Department of Pure and Applied Sciences, College of Arts and Sciences, University of Tokyo, Tokyo 153.
Plant Physiol. 1985 Nov;79(3):829-32. doi: 10.1104/pp.79.3.829.
Light-induced swelling of guard cell protoplasts (GCP) from Vicia faba was accompanied by increases in content of K(+) and malate. DCMU inhibited the increase of K(+) and malate, and consequently swelling.Effect of light on the activity of selected enzymes that take part in malate formation was studied. When isolated GCP were illuminated, NADP-malate dehydrogenase (NADP-MDH) was activated, and the activity reached a maximum within 5 minutes. The enzyme activity underwent 5- to 6-fold increase in the light. Upon turning off the light, the enzyme was inactivated in 5 minutes NAD-MDH and phosphoenolpyruvate carboxylase (PEPC) were not influenced by light. The rapid light activation of NADP-MDH was inhibited by DCMU, suggesting that the enzyme was activated by reductants from the linear electron transport in chloroplasts. An enzyme localization study by differential centrifugation indicates that NADP-MDH is located in the chloroplasts, NAD-MDH in the cytosol and mitochondria, and PEPC in the cytosol. After light activation, the activity of NADP-MDH in guard cells was 10 times that in mesophyll cells on a chlorophyll basis. The physiological significance of light-dependent activation of NADP-MDH in guard cells is discussed in relation to stomatal movement.

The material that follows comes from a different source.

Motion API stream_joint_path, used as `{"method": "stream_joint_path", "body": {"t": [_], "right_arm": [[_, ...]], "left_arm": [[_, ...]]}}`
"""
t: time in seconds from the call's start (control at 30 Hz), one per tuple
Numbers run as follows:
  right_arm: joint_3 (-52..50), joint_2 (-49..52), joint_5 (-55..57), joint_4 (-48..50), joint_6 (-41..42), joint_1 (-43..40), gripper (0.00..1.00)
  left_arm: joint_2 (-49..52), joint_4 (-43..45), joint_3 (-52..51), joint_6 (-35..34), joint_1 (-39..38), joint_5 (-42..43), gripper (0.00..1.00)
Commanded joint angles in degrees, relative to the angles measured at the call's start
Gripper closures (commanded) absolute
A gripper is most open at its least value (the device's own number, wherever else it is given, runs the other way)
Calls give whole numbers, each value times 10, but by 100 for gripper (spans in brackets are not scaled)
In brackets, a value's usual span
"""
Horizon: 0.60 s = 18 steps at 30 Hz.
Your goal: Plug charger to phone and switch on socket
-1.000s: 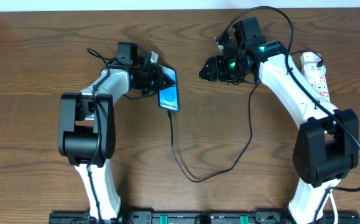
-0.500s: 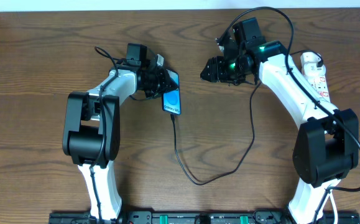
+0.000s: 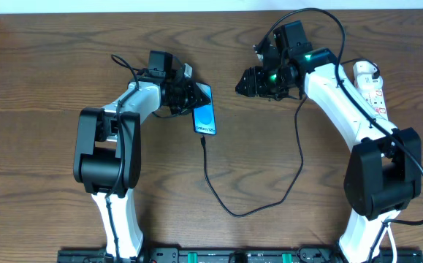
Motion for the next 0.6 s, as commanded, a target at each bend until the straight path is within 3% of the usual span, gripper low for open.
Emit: {"method": "stream_joint_path", "body": {"t": [0.0,0.13,0.2,0.23,0.57], "right_arm": [[7,-2,2,-3,-16,2,42],[7,-1,5,-5,-16,2,42],[7,-2,7,-5,-15,2,42],[7,-1,7,-7,-15,2,42],[7,-1,26,-33,-36,67,42]], "left_arm": [[2,-2,2,7,-1,5,76],[2,-6,2,8,-1,5,76],[2,-7,2,7,0,5,81],[2,-9,2,7,2,5,93],[0,-12,26,-8,75,114,93]]}}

蚕豆保卫细胞原生质体(GCP)的光诱导肿胀伴随着 K(+)和苹果酸含量的增加。DCMU 抑制 K(+)和苹果酸的增加,从而抑制肿胀。研究了光对参与苹果酸形成的选定酶活性的影响。当分离的 GCP 被照射时,NADP-苹果酸脱氢酶(NADP-MDH)被激活,并且在 5 分钟内达到最大活性。该酶的活性在光下增加了 5-6 倍。当关闭光时,NAD-MDH 和磷酸烯醇丙酮酸羧化酶(PEPC)在 5 分钟内失活。DCMU 抑制 NADP-MDH 的快速光激活,表明该酶被叶绿体线性电子传递中的还原剂激活。差速离心的酶定位研究表明,NADP-MDH 位于叶绿体中,NAD-MDH 位于细胞质和线粒体中,PEPC 位于细胞质中。光激活后,以叶绿素为基础,保卫细胞中 NADP-MDH 的活性是叶肉细胞的 10 倍。讨论了保卫细胞中 NADP-MDH 的光依赖性激活与气孔运动的关系及其生理意义。